I created a streaming Dataflow pipeline in Python and just want to clarify if my below code is doing what I expected. This is what I intend to do :
- Consume from Pub/Sub continuously
- Batch load into BigQuery every 1 minute instead of streaming to bring down the cost
This is the code snippet in Python
options = PipelineOptions(
subnetwork=SUBNETWORK,
service_account_email=SERVICE_ACCOUNT_EMAIL,
use_public_ips=False,
streaming=True,
project=project,
region=REGION,
staging_location=STAGING_LOCATION,
temp_location=TEMP_LOCATION,
job_name=f"pub-sub-to-big-query-xxx-{datetime.now().strftime('%Y%m%d-%H%M%S')}"
)
p = beam.Pipeline(DataflowRunner(), options=options)
pubsub = (
p
| "Read Topic" >> ReadFromPubSub(topic=INPUT_TOPIC)
| "To Dict" >> Map(json.loads)
| "Write To BigQuery" >> WriteToBigQuery(table=TABLE, schema=schema, method='FILE_LOADS',
triggering_frequency=60, max_files_per_bundle=1,
create_disposition=BigQueryDisposition.CREATE_IF_NEEDED,
write_disposition=BigQueryDisposition.WRITE_APPEND))
May I know if the above code is doing what I intend it to do? Stream from Pub/Sub and at every 60 seconds, it will batch insert into BigQuery. I purposely set the max_files_per_bundle to 1 to prevent more than 1 shard being created so that there is only 1 file being loaded every minute but not sure if I am doing it right. There is withNumFileShards option for Java version but I could not find the equivalent in Python. I refer to the documentation below: https://beam.apache.org/releases/pydoc/2.31.0/apache_beam.io.gcp.bigquery.html#apache_beam.io.gcp.bigquery.WriteToBigQuery
Just curious if I should use windowing to achieve what I intend to do?
options = PipelineOptions(
subnetwork=SUBNETWORK,
service_account_email=SERVICE_ACCOUNT_EMAIL,
use_public_ips=False,
streaming=True,
project=project,
region=REGION,
staging_location=STAGING_LOCATION,
temp_location=TEMP_LOCATION,
job_name=f"pub-sub-to-big-query-xxx-{datetime.now().strftime('%Y%m%d-%H%M%S')}"
)
p = beam.Pipeline(DataflowRunner(), options=options)
pubsub = (
p
| "Read Topic" >> ReadFromPubSub(topic=INPUT_TOPIC)
| "To Dict" >> Map(json.loads)
| 'Window' >> beam.WindowInto(window.FixedWindows(60), trigger=AfterProcessingTime(60),
accumulation_mode=AccumulationMode.DISCARDING)
| "Write To BigQuery" >> WriteToBigQuery(table=TABLE, schema=schema, method='FILE_LOADS',
triggering_frequency=60, max_files_per_bundle=1,
create_disposition=BigQueryDisposition.CREATE_IF_NEEDED,
write_disposition=BigQueryDisposition.WRITE_APPEND))

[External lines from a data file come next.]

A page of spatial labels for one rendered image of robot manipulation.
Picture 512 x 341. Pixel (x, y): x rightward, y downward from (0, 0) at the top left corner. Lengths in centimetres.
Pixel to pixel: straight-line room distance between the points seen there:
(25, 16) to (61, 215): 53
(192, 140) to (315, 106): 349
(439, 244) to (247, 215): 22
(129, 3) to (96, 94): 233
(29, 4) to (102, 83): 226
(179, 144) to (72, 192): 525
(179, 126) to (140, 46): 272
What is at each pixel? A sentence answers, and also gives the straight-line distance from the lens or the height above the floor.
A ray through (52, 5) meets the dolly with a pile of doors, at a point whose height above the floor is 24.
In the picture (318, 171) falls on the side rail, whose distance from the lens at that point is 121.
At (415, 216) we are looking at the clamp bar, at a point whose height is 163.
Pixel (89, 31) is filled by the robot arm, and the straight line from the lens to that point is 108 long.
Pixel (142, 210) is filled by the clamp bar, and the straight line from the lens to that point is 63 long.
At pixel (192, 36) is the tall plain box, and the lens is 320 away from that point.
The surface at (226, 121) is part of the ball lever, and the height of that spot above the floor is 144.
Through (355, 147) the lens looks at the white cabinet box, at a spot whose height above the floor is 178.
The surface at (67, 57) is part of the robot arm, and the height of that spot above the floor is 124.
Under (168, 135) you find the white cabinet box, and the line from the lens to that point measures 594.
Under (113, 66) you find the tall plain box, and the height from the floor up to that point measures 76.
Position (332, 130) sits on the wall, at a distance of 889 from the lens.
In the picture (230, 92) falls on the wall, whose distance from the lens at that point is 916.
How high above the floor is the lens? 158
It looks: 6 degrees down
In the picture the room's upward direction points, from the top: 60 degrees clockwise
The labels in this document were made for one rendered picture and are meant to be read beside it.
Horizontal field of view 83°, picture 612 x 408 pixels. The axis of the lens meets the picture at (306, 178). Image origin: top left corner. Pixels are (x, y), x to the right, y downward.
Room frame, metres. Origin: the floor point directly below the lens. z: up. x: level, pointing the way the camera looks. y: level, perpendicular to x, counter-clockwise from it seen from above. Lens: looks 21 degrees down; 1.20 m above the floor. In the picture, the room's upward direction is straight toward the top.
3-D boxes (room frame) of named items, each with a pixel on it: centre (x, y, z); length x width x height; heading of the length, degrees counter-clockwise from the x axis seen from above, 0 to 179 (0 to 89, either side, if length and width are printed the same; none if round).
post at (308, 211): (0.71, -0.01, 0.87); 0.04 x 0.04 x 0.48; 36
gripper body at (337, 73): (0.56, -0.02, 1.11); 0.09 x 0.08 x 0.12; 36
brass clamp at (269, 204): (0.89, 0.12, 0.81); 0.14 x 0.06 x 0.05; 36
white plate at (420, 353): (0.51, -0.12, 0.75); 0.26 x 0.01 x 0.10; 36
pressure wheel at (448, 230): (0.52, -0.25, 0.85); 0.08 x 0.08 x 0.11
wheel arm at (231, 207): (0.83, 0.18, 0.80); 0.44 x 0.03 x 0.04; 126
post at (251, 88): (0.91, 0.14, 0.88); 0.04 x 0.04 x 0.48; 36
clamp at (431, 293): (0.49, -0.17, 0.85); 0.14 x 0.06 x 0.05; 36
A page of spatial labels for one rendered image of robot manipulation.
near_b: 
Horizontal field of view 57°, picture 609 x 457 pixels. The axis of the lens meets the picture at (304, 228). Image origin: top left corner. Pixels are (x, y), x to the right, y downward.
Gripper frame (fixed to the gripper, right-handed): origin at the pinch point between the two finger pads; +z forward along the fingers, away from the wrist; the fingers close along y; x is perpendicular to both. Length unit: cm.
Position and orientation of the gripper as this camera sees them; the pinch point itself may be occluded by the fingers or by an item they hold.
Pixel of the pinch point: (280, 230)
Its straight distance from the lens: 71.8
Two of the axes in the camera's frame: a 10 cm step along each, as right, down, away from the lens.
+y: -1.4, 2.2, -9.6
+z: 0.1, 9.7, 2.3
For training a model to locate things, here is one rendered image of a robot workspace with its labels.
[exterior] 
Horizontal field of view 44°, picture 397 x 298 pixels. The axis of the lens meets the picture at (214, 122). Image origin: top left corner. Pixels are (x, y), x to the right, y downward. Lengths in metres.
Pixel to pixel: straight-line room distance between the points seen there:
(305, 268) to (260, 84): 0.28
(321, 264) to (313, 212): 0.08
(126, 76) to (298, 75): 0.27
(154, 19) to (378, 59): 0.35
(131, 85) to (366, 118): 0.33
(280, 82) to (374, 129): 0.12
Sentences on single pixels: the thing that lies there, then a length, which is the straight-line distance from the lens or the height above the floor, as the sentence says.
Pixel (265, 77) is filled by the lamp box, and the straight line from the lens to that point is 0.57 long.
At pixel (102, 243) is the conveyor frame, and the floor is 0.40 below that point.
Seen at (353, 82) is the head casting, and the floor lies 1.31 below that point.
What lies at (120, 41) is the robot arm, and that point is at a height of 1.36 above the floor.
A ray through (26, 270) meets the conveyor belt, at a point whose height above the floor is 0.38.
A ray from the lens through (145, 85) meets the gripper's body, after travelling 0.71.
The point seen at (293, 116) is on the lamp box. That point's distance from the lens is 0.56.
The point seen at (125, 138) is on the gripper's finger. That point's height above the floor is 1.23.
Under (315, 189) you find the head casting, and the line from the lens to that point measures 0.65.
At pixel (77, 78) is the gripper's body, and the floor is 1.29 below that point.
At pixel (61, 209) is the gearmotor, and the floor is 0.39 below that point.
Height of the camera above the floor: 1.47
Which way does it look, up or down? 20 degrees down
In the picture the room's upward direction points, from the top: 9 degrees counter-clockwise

The first method is good enough without the windowing in second method? I am using the first method now but I am not sure if every minute, it's doing multiple load from multiple files or it actually merge all the pub/sub message into 1 and do a single bulk load?
Thank you!
triggering_frequency=60you will surpass the maximum amount of load jobs per table per day , see Quotas. If you want to use batch load you need to exemplify more how your data is streamed to Pub/Sub. Also, it is good to mention that GCS to BigQuery is free of charge.